Fight the good fight: preacher who knows more than most about Bible-bashing

In the smoky blue light of a studio a semi-naked fighter steps towards the camera. With a pair of superman pants peeping out from above his shorts and a malevolent look in his eye, he proclaims: "I'm Jason Bad Ass Barrett and I'm the best at everything. I'm the son of God and the son of thunder. I'm super J."

To those not in the know, 31-year-old Bad Ass is a mixed martial artist who fights in the brutal world of Cage Rage, the UK's version of ultimate fighting, a violent and increasingly popular mixture of boxing and martial arts that the British Medical Association wants to see banned.

But what makes this particular fighter so unusual is that outside of the ring he is the Rev Jason Barrett, a fully ordained Pentecostal preacher.

This weekend Bad Ass will step into the ring at the Wembley Arena Cage Rage showdown and attempt to bring down his opponent with a barrage of kicks, punches and throws. But on Sunday, the British fighter will swap his greased-up torso and shorts for a cassock, dog collar and cross.

Bad Ass Barrett sees no problem with fighting in a ring one day and preaching the next. "My faith helps me to fight and fighting has helped my faith," he told The Independent. "I say preach what you practice: fighting has taught me not to show fear, and the Bible says 'Fear not, for I am with thee'."

Ultimate fighting, known in the UK as mixed martial arts (MMA), sees two men battle it out in an enclosed octagonal ring, protected only by a gumshield, a groin guard and a pair of shorts. Instead of boxing gloves, fighters wear padded fingerless gloves and virtually any form of attack is permissible apart from kneeing an opponent in the groin or stamping on his head.

Many within the medical profession say ultimate fighting is inherently dangerous but the swelling ranks of fans say the sport holds true to the spirit of competitive fighting, something which they say commercial boxing has lost.

Christian elders, including the bishop who ordained Mr Barrett and his mother, have been vocally sceptical at the compatibility of ultimate fighting and Christ's teachings of love and tolerance. But the Rev Barrett, who preaches at a church he set up eight years ago in Manchester's Moss Side, disagrees. "People have taken Christianity and packaged it until it's all nansy pansy and 'turn the other cheek'," he says. "It's not about getting bulldozed over; you've got to remember that the Crusaders were all Christian."

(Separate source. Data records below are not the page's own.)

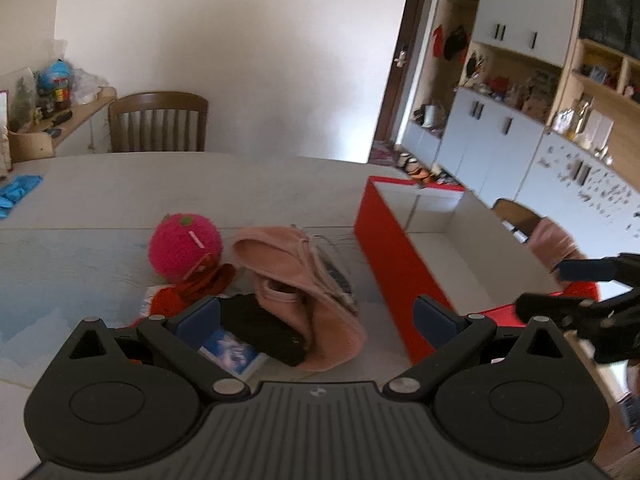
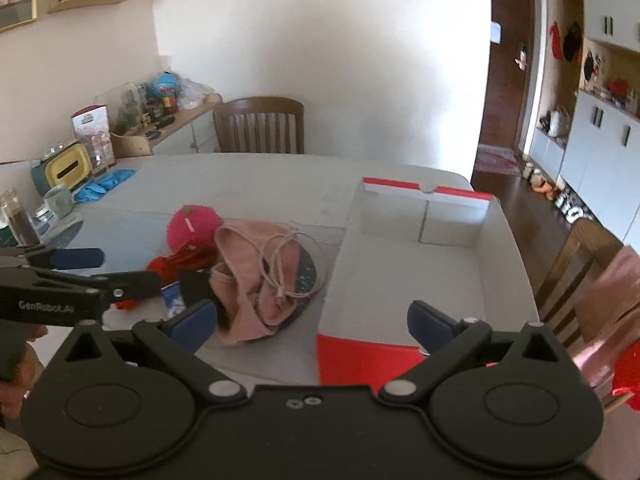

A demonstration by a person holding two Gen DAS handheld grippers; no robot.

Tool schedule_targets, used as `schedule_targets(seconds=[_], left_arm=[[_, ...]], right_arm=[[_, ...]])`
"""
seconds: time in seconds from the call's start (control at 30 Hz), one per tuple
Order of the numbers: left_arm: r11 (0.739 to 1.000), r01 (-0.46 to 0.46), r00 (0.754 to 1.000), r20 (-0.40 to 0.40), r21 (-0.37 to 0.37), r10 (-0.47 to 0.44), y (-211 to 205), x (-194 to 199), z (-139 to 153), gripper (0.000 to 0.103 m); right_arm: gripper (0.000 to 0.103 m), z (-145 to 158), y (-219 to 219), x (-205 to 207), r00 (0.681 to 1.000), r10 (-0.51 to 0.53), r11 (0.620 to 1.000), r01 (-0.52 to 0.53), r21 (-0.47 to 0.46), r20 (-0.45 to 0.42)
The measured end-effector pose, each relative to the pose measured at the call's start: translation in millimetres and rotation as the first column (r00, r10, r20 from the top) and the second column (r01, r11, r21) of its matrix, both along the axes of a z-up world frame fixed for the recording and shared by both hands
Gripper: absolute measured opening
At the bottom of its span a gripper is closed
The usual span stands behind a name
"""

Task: Organize objects
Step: 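Reach the left gripper down to the red knotted cloth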

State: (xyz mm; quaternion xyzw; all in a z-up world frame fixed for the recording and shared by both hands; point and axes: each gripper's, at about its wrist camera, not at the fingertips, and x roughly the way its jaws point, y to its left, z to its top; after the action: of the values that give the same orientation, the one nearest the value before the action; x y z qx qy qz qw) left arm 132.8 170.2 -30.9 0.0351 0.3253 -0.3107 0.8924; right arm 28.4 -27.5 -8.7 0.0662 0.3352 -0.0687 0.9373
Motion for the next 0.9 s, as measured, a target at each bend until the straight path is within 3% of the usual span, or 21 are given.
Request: schedule_targets(seconds=[0.47, 0.73, 0.9], left_arm=[[0.982, -0.092, 0.996, 0.031, 0.165, 0.088, 12, 66, -38, 0.103], [0.955, -0.150, 0.989, 0.032, 0.257, 0.147, 23, 108, -63, 0.102], [0.950, -0.138, 0.990, 0.016, 0.280, 0.139, 25, 123, -76, 0.102]], right_arm=[[0.098, -19, -81, 26, 0.987, -0.145, 0.989, 0.144, -0.018, -0.066], [0.090, -39, -135, 49, 0.961, -0.247, 0.968, 0.240, -0.075, -0.120], [0.086, -56, -158, 62, 0.942, -0.293, 0.955, 0.280, -0.095, -0.164]])
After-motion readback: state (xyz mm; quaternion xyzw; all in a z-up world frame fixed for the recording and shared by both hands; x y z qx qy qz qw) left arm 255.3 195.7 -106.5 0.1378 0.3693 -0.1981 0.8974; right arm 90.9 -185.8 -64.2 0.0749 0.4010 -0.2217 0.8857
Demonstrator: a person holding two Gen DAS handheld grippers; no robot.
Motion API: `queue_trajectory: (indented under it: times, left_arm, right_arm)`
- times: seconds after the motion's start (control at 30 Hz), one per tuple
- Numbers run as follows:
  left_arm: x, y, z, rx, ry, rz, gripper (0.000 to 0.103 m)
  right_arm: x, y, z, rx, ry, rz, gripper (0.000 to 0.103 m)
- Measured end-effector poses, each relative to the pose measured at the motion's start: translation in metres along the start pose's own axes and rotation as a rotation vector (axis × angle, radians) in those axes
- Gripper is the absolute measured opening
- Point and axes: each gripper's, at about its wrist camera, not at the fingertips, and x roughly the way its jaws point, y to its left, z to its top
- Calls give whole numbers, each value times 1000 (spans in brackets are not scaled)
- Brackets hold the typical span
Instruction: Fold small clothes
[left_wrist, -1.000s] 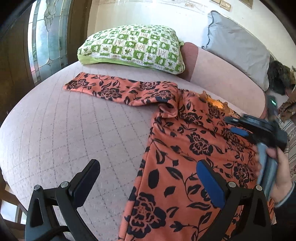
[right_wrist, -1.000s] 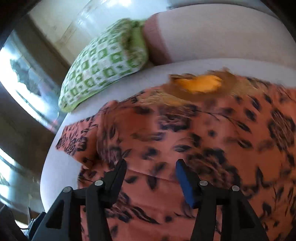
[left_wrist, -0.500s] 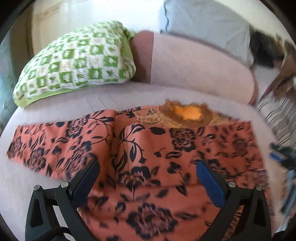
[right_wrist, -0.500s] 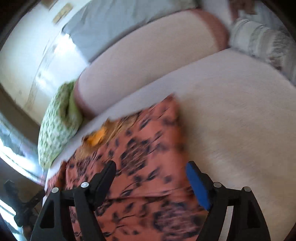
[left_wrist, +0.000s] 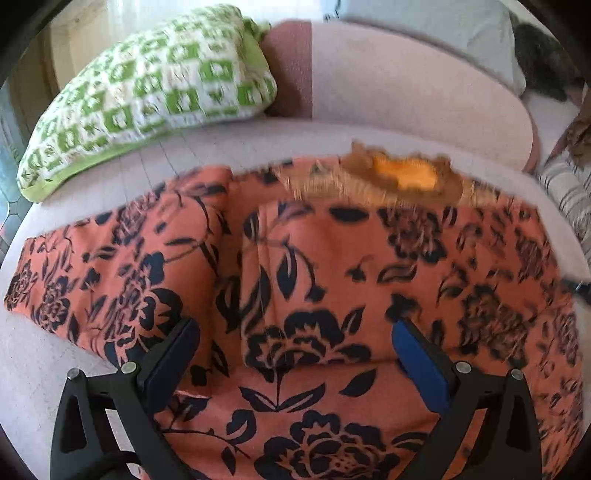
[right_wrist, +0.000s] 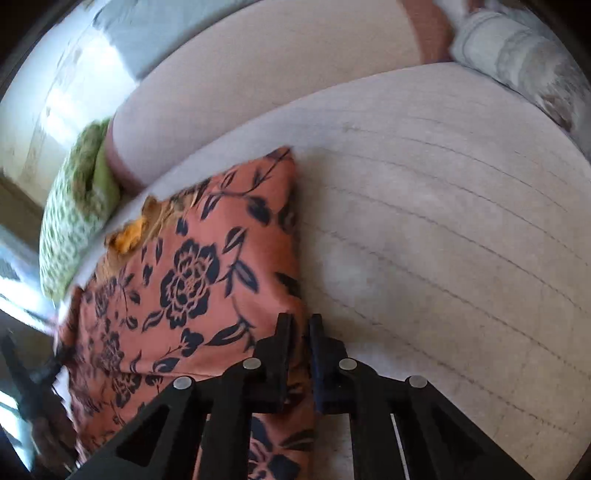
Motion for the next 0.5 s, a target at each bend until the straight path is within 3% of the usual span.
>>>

Knocking back isotonic health drinks alongside his fellow fighters in the lobby of a Wembley hotel, Bad Ass waxes lyrical about the mixed martial arts fraternity; a brotherhood of men who may fight tooth and claw in the ring but remain firm friends when the fight is over.

When Lee Doski, Barrett's opponent for today's big fight, walks into the bar, there is no gnashing of teeth or muttered abuse. On the contrary, Barrett stops the interview, leaps from his seat and bounds over to give his nemesis a bear hug.

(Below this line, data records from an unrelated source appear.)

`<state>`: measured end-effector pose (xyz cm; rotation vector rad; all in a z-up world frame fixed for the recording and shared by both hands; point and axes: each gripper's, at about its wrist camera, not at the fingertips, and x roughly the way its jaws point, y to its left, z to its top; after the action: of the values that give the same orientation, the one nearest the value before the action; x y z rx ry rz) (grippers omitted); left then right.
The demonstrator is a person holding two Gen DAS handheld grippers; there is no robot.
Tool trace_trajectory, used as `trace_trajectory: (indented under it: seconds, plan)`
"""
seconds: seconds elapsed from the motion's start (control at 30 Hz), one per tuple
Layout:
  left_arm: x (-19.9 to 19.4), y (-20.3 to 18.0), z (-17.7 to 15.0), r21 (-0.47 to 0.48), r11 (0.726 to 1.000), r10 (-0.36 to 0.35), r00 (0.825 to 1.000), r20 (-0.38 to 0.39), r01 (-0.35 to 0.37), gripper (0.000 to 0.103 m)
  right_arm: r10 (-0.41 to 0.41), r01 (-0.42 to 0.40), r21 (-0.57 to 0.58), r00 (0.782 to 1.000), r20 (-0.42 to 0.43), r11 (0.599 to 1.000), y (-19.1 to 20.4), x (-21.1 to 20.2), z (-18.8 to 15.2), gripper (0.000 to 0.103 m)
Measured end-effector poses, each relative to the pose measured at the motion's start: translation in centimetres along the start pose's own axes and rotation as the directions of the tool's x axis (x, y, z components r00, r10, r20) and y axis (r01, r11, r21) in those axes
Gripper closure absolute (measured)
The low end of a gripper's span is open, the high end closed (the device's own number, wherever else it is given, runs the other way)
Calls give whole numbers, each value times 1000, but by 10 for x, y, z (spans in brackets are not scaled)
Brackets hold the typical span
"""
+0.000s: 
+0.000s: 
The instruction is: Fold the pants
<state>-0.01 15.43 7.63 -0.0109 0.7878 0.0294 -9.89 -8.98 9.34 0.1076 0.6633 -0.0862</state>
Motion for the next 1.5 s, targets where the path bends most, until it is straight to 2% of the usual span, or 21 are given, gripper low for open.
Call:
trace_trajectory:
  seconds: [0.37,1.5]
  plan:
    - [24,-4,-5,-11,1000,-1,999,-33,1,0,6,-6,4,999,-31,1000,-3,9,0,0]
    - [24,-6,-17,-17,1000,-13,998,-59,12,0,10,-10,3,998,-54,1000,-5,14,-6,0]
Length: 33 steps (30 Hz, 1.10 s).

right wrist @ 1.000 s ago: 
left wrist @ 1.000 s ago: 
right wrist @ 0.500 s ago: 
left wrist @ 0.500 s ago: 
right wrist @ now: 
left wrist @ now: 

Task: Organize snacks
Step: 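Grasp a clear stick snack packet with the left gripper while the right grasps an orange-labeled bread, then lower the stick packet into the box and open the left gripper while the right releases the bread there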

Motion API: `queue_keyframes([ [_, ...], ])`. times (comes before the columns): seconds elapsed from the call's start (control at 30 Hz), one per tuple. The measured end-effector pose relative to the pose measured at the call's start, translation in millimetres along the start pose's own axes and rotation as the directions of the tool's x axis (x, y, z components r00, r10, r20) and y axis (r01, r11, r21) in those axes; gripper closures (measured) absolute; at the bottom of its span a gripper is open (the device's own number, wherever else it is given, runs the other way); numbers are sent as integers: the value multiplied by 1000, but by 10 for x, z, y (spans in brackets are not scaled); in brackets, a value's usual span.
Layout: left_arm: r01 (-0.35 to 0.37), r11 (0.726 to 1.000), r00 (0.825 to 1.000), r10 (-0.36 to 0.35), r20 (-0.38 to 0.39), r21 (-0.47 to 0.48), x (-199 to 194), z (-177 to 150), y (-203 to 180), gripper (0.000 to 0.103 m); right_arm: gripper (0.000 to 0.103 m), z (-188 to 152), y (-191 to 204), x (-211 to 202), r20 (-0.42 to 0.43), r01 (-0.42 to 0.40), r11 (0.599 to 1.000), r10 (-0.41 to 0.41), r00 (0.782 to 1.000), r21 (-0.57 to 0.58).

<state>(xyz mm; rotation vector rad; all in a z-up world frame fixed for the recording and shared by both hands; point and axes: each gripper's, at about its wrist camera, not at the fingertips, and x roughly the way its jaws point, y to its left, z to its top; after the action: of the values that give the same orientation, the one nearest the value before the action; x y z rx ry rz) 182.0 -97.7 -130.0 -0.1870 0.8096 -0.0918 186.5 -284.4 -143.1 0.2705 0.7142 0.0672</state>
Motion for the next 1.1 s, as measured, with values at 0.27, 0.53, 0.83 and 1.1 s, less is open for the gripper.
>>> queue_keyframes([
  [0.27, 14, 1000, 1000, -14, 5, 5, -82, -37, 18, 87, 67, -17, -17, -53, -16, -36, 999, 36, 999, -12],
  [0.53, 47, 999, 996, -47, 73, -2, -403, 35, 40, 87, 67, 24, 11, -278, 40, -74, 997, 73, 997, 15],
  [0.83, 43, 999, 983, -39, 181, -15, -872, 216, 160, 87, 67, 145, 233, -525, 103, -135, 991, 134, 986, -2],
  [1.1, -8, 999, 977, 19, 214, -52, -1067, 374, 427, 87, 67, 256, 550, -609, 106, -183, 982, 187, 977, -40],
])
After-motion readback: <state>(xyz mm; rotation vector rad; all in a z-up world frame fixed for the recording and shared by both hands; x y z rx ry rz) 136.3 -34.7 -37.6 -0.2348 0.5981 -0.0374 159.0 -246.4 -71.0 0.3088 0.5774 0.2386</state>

"It's like Lord of the Rings, man," he explains. "It's the fellowship of the ring. You've got to respect anyone else that does it, because it's tough and they're going through the same process."

A lot of the world, it seems, shares his enthusiasm. Ratings on American pay-per-view channels for big matches are regularly higher than American football matches and major boxing bouts, while in Japan upwards of 30 million viewers sometimes tune in.

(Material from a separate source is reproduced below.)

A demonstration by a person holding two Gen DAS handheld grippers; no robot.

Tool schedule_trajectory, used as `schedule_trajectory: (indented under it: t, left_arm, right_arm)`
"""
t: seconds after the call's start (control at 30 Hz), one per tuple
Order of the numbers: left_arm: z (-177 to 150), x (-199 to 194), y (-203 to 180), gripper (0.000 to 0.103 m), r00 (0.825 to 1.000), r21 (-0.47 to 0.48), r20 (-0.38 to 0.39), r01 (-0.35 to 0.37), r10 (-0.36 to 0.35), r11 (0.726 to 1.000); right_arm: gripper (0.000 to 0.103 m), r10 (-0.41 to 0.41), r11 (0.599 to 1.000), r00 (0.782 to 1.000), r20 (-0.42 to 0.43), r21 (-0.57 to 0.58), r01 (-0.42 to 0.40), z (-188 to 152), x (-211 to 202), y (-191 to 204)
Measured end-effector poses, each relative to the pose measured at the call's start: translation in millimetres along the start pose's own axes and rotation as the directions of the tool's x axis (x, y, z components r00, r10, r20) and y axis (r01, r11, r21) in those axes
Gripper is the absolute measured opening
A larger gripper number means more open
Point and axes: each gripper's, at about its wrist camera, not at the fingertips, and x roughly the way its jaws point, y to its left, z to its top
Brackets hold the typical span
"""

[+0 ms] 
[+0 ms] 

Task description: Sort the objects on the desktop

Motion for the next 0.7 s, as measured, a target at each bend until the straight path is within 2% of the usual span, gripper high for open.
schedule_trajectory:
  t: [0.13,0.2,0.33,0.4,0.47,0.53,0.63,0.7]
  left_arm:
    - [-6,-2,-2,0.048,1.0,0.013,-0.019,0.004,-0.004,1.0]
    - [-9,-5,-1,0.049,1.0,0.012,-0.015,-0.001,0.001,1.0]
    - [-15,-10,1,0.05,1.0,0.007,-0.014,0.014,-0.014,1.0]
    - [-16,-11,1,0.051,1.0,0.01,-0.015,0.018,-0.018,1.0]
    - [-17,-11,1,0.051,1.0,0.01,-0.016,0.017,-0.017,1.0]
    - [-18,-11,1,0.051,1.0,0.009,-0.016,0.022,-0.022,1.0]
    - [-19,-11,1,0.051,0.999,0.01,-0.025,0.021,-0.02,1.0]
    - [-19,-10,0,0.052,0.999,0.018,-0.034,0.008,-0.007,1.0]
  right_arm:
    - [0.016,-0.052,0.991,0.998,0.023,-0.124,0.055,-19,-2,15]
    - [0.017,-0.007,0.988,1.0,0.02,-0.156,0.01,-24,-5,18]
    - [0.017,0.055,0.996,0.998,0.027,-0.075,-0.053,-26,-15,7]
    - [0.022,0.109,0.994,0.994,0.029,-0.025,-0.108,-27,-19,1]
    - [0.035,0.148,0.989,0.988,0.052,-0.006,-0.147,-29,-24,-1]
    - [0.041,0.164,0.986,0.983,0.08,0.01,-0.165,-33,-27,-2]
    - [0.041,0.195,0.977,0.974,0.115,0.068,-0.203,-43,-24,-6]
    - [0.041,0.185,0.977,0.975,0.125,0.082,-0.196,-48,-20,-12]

In Britain the sport's popularity is also increasing. Two weeks ago the US version of Cage Rage, the Ultimate Fighting Championships, managed to sell out the 20,000-seater O2 Arena and the UK is a regular date on the MMA world tours.

The astronomical viewing figures are down to its reputation as one of the world's most violent sports. As Cage Rage promoter Andy Geer explains: "The baddest man in the world is no longer the boxing champ, he's the mixed martial arts champ."

A recent fight in Liverpool resulted in one player having a dislocated and fractured jaw, several fractured ribs and concussion.

In the past two years alone the Rev Barrett has dislocated his arm and suffered an "exploded" eye socket after a punch shattered his cheek bone.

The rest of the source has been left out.